The biggest propagator of “what a woman is” inventions is the women’s magazines. They totally defeat me. Their slavish fashion tips, their “how to do it all and still please your man” advice and their “how to live your life and still be pretty” articles are most certainly not talking to me. Last time I looked, I was a woman, but I don’t care about celebrities, I have zero interest in what is deemed fashionable, and no one has needed to tell me how to put my make up on since I was about 12.

There is one idea that people, advertisers, marketeers are always throwing at us women. The idea that we need to pamper ourselves. It makes my brain itch how often I see an article or an advert about relaxing, pampering, sticking cucumbers on your eyes, spas, massages and the like.

I was reminded of it last week, while I was listening to a thread all week on the subject of appearance on Woman’s Hour on Radio 4, the only “magazine” pertaining to women that I have any truck with… and even that has days when I want to put my fist through the radio. Last week was an example.

In each discussion on the topic, someone said something along the lines of “and don’t forget, the time we spend putting on our makeup, doing our hair, painting our nails, shaving our legs, etc., etc., etc., is often the only time in a day for us, just for us, to concentrate and pamper ourselves”. This is said so often in so many places that we just take it in. I found myself staring at the radio (or rather, a browser window on my computer screen) wondering who on earth thinks like that… apart from the appearance gurus who made it up.

Firstly, I spend five minutes putting my makeup on and brushing my hair. MAXIMUM. If this is supposedly the only time I have in the day “to pamper myself” then I’m rather underwhelmed in the pampering service I’m providing to myself. Going to the hairdresser, that’s another thing that’s supposed to be a “little treat” for you. No. Going to the hairdresser is torture. Being manhandled by the head into the sink, then being gossiped over by people you can’t see, having to sit looking at yourself in front of a huge mirror for an hour, then being too embarrassed to say to the hairdresser that they have destroyed your hair… this is not a treat. Going shopping for yourself is not a treat, either, nor is going to the spa and nor is the horrendous invention I heard about just the other day “a pamper party”. I don’t even want to think about what goes on at one of those.
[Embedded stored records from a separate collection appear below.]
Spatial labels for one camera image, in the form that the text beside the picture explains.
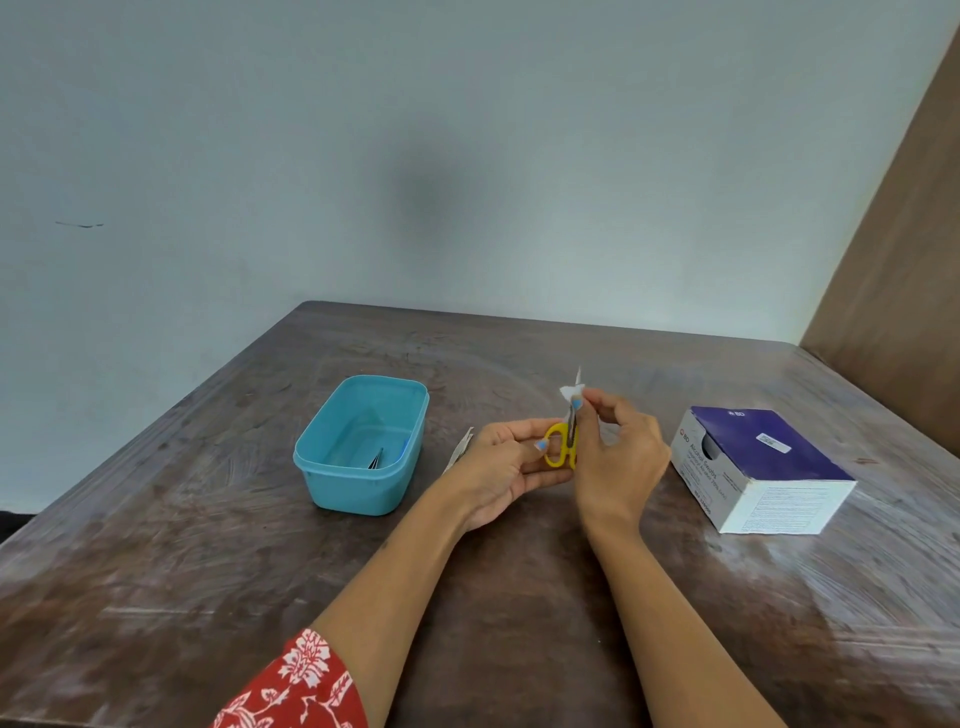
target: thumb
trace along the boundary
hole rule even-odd
[[[521,466],[540,460],[547,451],[549,443],[546,440],[528,440],[523,443],[513,441],[510,446],[514,464]]]
[[[596,452],[601,447],[600,440],[600,418],[593,405],[585,397],[574,398],[574,403],[579,402],[577,408],[577,449],[582,452]]]

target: scissors handle
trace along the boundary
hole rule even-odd
[[[562,468],[564,462],[569,458],[570,460],[570,469],[576,470],[577,468],[577,439],[580,435],[579,428],[573,433],[573,447],[569,448],[566,445],[566,434],[568,432],[567,423],[556,423],[550,429],[546,431],[546,434],[543,435],[545,440],[549,440],[551,435],[560,435],[560,454],[556,459],[551,459],[549,454],[549,448],[547,453],[544,454],[543,460],[546,461],[546,464],[551,468]]]

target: white wall
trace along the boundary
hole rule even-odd
[[[0,509],[51,502],[305,299],[797,341],[958,20],[5,0]]]

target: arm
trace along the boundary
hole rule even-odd
[[[339,690],[333,704],[338,708],[341,700],[355,699],[350,695],[352,688],[359,692],[366,724],[383,726],[423,611],[460,537],[495,519],[522,494],[572,476],[568,469],[549,469],[542,459],[549,447],[543,434],[556,422],[525,420],[484,427],[461,460],[420,496],[366,566],[310,625],[312,654],[324,660],[316,670],[319,676],[312,692],[300,694],[303,684],[298,683],[300,692],[278,700],[287,683],[267,683],[261,678],[269,675],[276,681],[279,669],[287,675],[296,669],[303,672],[306,662],[301,656],[296,661],[278,658],[221,712],[214,726],[229,728],[235,718],[237,725],[254,725],[254,718],[264,716],[269,719],[271,706],[260,711],[251,707],[259,707],[256,700],[261,695],[263,700],[273,697],[284,711],[293,705],[296,714],[284,714],[284,718],[299,716],[303,708],[305,716],[316,715],[323,721],[326,716],[321,709],[329,707],[330,697]],[[335,667],[329,668],[333,660]],[[334,682],[341,674],[342,681]],[[244,711],[252,714],[243,716],[247,722],[239,719]],[[338,724],[312,721],[305,728]]]
[[[620,425],[615,445],[600,439],[600,419]],[[621,398],[587,389],[577,423],[577,505],[610,582],[654,724],[783,726],[640,538],[643,507],[670,460],[657,420]]]

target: brown wooden panel
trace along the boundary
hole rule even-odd
[[[206,725],[361,568],[469,425],[562,415],[557,386],[578,365],[667,433],[692,403],[778,409],[860,480],[821,536],[721,536],[668,469],[641,524],[789,725],[958,724],[960,460],[808,353],[305,303],[0,546],[0,725]],[[414,479],[382,518],[316,508],[291,461],[357,373],[430,390]],[[457,546],[392,726],[648,724],[571,496],[530,494]]]
[[[802,346],[960,454],[960,40]]]
Secondly, and more importantly, I don’t need pampering in the first place! The only people in the world who might need pampering are people who are having an extraordinarily tough time and/or divas, and only then if they have a big enough talent to warrant an occasional pampering.

Spending time for or on myself is when I’m working, creating, inventing, thinking, reading, sitting on a wall, looking out to sea, drinking gin with a straw, in my pyjamas with no make up and unbrushed hair.

Spending time on myself is one hundred percent absolutely not putting my make up on, fixing my hair, shaving my legs, getting a massage (I never did and, unless I become a professional footballer, I never will) all things to make me look younger, prettier and more acceptable to this looks and youth obsessed world we live in.

Yes, of course, it is just marketing and a way for the corporations to sell us more stuff, but the message is so pervasive that I see too many people lapping it up and believing that women need special attention. The idea persists that we are precious.

We are so very much tougher than that.